Harris jumps on the anti-immigrant bandwagon

To liberal pundits and Democratic Party aligned commentators, Vice President Kamala Harris speech in Douglas, Ariz., following her trip to the southern border September 27, was a brilliant piece of political jujitsu.

“The Vice President visited the US-Mexico border yesterday and gave a forceful speech about the border and immigration. I know many of you have weighed in how important you think it is that the VP lean into these issues, and she sure did last night,” long-time Democrat Simon Rosenberg wrote to the readers of his newsletter Hopium Chronicles.

“Voters want to hear about solutions on the border — all voters, white voters, Latino voters, Black voters,” Democratic-aligned pollster Matt A. Barreto, who specializes in polling Latinos, told the New York Times. “Voters want to hear, What are elected officials going to actually do to address the broken immigration system? And there was very high support for the bipartisan border security bill.”

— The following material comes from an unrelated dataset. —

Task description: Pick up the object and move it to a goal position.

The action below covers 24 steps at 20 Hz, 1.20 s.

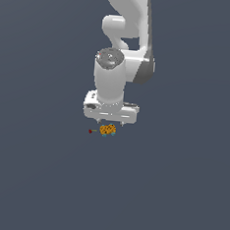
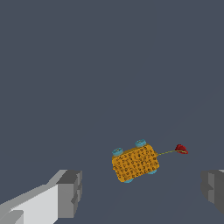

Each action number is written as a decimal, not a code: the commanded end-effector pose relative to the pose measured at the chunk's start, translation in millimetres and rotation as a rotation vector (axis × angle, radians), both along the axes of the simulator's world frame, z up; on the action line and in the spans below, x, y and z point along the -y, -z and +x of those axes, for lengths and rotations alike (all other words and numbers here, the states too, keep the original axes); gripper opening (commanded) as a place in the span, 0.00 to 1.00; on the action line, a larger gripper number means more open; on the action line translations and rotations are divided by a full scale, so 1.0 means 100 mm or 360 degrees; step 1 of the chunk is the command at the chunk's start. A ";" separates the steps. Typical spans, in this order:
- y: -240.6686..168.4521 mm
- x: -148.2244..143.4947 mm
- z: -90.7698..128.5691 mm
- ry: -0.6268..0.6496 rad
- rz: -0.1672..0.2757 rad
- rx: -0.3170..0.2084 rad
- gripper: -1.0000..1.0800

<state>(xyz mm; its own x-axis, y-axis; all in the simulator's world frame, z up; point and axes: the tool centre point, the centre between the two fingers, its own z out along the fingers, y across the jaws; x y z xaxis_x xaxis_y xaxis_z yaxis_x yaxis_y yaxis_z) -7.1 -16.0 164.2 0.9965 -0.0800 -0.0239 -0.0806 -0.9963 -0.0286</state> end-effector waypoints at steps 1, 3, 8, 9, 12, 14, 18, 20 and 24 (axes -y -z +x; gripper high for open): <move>0.04 0.01 -0.01 0.0065 0.0002 -0.0003 0.96; 0.09 0.01 -0.03 0.0130 0.0004 -0.0005 0.96; 0.21 0.04 -0.07 0.0338 0.0006 -0.0013 0.96; 0.24 0.05 -0.08 0.0388 0.0006 -0.0015 0.96; 0.34 0.07 -0.11 0.0541 0.0005 -0.0020 0.96; 0.39 0.09 -0.14 0.0644 0.0004 -0.0022 0.96; 0.51 0.13 -0.18 0.0850 -0.0002 -0.0026 0.96; 0.56 0.15 -0.21 0.0953 -0.0005 -0.0028 0.96; 0.67 0.20 -0.26 0.1161 -0.0015 -0.0028 0.96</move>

One group of people who are most like NOT cheering the Democrats’ “pragmatism” on immigration are Haitian migrants living in Springfield, Ohio, and other towns across the U.S. These people—who are legal immigrants to the U.S.—have been the target of a campaign of calumny verging on “blood libel,” that the Trump/Vance campaign has orchestrated.

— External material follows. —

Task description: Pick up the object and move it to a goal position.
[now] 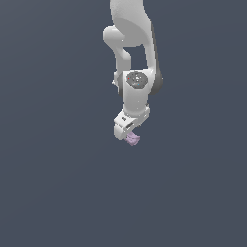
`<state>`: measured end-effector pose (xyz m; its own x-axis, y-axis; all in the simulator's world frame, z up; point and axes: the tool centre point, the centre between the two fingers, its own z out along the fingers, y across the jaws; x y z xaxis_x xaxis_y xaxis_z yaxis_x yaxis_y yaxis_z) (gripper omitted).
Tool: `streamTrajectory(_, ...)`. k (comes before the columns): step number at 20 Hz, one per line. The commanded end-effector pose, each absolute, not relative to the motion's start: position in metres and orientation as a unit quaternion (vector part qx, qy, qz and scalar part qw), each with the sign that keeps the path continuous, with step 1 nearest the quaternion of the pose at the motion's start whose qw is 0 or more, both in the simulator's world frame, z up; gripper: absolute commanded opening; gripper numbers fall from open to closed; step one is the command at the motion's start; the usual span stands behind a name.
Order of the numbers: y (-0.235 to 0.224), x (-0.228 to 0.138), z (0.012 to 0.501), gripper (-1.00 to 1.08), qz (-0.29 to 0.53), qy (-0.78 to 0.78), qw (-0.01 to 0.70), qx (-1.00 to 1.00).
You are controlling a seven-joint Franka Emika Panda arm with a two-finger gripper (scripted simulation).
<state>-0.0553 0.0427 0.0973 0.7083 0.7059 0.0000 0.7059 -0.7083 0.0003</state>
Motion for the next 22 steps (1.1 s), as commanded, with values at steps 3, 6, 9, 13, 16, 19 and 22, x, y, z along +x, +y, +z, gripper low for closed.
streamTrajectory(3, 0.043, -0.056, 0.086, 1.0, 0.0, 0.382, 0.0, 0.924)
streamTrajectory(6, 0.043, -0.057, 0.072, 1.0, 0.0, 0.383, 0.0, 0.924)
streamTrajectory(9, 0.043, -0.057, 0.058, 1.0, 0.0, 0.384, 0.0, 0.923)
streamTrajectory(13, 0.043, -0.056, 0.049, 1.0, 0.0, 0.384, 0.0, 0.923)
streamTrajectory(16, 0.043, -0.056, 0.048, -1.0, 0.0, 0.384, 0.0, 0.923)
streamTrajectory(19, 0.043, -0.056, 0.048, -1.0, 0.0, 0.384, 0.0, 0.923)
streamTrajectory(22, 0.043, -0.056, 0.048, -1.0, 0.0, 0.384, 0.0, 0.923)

The outlandish—and widely debunked—Internet lies that Haitian migrants in Springfield were capturing and eating pets emanated from neo-Nazi political agitation. But the Republican candidates for president and vice president deliberately elevated them to the center of the political debate. Trump has since worked in this vile racist nativism into each of his rally speeches, merely changing the group of migrants he attacks according to the location of the rally.

As the election season careens into its last month, Trump is amping up his anti-immigrant rhetoric. As the Wall Street Journal noted:

The Republican presidential nominee and former president has long held sealing the southern border as his signature issue, but he is now drawing a direct line from immigration to more of society’s ills than ever, casting himself as the only one who can fix it. Trump and Vance, his running mate and the junior senator from Ohio, have alleged migrants are to blame for unaffordable home prices, high unemployment, infectious diseases, rising car insurance, unsafe elections and, perhaps most infamously, missing house pets.

So, Trump’s strategy is clear. But so is Harris’s. Harris is operating on the Democrats’ tried and tested modus operandi: move to the “center” (aka, the right), and assume that the liberal Democratic base and its organizations will follow along because “they have nowhere else to go.”

The actions of the immigrant rights group United We Dream captured the cul-de-sac in which Democrat-aligned interest groups have found themselves. Last month, United We Dream led a coalition of 83 immigrant rights and human rights groups in issuing a letter pledging to oppose the bill that Harris has promised to revive.

“It is shameful that instead of investing in welcoming the most vulnerable people who seek safety and a better life, and who make our country better by every measure, we’d suggest wasting our resources in ineffectual, inefficient deterrence policies that harm and kill these same people,” the letter read, in part.

Yet only days after issuing this letter, United We Dream endorsed Harris for president, pledging to “go all in” to elect her. It was a perfect illustration of the logic of lesser evilism that is dominant in liberal circles today.


The Democrats think they’ve arrived at a way to fend off Republican attacks that they are “soft” on “border security:” embracing restrictionist Republican policies as their own. They don’t say that, of course, but that is what they did when the Democratic-led U.S. Senate negotiated a “bipartisan” border bill that gave the restrictionists about everything they wanted. Praise for this bill was on full display at the Democratic National Convention in August.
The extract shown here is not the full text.